Problem to work on —
Would you return the listing exactly as written, apart from its pictures?

[Data below Boundary: Start]

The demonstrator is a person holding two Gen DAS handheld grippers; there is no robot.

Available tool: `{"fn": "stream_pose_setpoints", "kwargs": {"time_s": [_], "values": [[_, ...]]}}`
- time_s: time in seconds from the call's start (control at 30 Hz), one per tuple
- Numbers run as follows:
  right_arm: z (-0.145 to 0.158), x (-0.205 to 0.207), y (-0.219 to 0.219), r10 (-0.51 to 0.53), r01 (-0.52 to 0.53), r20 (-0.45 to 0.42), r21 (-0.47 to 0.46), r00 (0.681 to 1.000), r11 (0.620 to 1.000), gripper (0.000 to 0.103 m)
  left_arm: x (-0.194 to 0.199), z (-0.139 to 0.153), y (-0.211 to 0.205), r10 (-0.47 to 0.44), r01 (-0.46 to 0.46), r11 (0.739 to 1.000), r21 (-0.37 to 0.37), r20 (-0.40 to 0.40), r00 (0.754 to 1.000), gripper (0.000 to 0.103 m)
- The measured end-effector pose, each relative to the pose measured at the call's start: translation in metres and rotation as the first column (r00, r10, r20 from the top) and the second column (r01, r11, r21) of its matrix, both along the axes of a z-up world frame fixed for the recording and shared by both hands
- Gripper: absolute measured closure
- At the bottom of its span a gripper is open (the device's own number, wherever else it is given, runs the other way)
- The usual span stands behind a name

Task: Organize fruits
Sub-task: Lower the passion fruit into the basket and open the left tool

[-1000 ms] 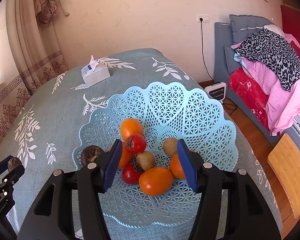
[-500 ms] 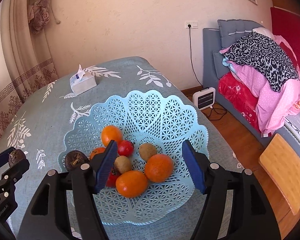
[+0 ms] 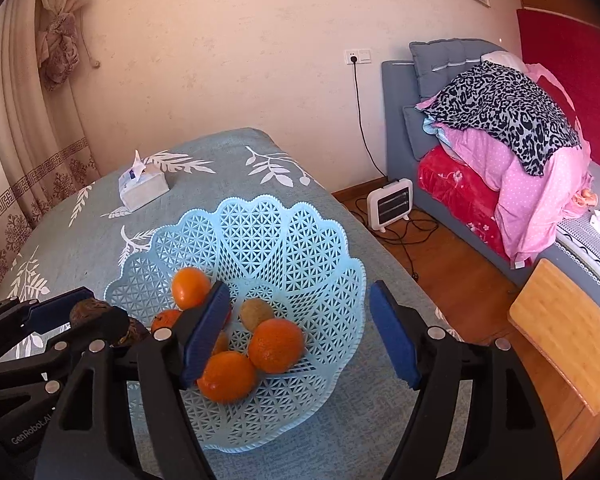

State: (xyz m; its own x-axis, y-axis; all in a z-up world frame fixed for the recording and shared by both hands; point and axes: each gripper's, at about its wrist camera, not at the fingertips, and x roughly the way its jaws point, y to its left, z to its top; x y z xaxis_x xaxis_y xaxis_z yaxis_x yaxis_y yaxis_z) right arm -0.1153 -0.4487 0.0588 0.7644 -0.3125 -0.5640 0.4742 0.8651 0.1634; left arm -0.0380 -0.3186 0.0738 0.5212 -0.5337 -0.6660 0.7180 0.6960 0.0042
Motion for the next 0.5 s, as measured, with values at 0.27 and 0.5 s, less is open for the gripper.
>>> {"fn": "stream_pose_setpoints", "kwargs": {"time_s": [0.27,0.5], "values": [[0.002,-0.007,-0.005,-0.034,0.034,0.024,0.003,0.999,0.999,0.018,0.004,0.014,0.002,-0.009,0.01,0.997,-0.074,0.014,1.0,0.03],[0.003,-0.009,-0.001,-0.026,0.026,0.017,-0.009,1.0,1.0,0.008,0.016,0.022,0.03,0.138,-0.134,0.988,-0.074,0.047,0.989,0.01]]}}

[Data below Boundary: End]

Solution for this problem —
The demonstrator is a person holding two Gen DAS handheld grippers; there is no robot.

Available tool: `{"fn": "stream_pose_setpoints", "kwargs": {"time_s": [_], "values": [[_, ...]]}}`
- time_s: time in seconds from the call's start (control at 30 Hz), one per tuple
- Numbers run as follows:
  right_arm: z (-0.145 to 0.158), x (-0.205 to 0.207), y (-0.219 to 0.219), r10 (-0.51 to 0.53), r01 (-0.52 to 0.53), r20 (-0.45 to 0.42), r21 (-0.47 to 0.46), r00 (0.681 to 1.000), r11 (0.620 to 1.000), gripper (0.000 to 0.103 m)
  left_arm: x (-0.194 to 0.199), z (-0.139 to 0.153), y (-0.211 to 0.205), r10 (-0.47 to 0.44), r01 (-0.46 to 0.46), r11 (0.739 to 1.000), r21 (-0.37 to 0.37), r20 (-0.40 to 0.40), r00 (0.754 to 1.000), gripper (0.000 to 0.103 m)
- The measured end-effector pose, each relative to the pose measured at the call's start: translation in metres and rotation as the first column (r00, r10, r20 from the top) and the second column (r01, r11, r21) of its matrix, both along the axes of a z-up world frame fixed for the recording and shared by both hands
- Gripper: absolute measured closure
- At the bottom of its span a gripper is open (the device's own number, wherever else it is given, runs the other way)
- The usual span stands behind a name

Task: Organize fruits
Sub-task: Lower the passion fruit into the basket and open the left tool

[-1000 ms] 
[-500 ms] 
[+0 ms] 

State: (xyz m; its own x-axis, y-axis; all in a z-up world frame fixed for the recording and shared by both hands; point and axes: each gripper's, at about its wrist camera, not at the fingertips, and x roughly the way its jaws point, y to its left, z to its top; x y z xaxis_x xaxis_y xaxis_z yaxis_x yaxis_y yaxis_z) right arm -0.1153 -0.4487 0.0588 0.7644 -0.3125 -0.5640 0.4742 0.8651 0.1634; left arm -0.0380 -0.3186 0.0738 0.5212 -0.5337 -0.6660 0.7180 0.6960 0.0042
Motion for the next 0.5 s, as measured, with values at 0.27 and 0.5 s, less is open for the gripper.
>>> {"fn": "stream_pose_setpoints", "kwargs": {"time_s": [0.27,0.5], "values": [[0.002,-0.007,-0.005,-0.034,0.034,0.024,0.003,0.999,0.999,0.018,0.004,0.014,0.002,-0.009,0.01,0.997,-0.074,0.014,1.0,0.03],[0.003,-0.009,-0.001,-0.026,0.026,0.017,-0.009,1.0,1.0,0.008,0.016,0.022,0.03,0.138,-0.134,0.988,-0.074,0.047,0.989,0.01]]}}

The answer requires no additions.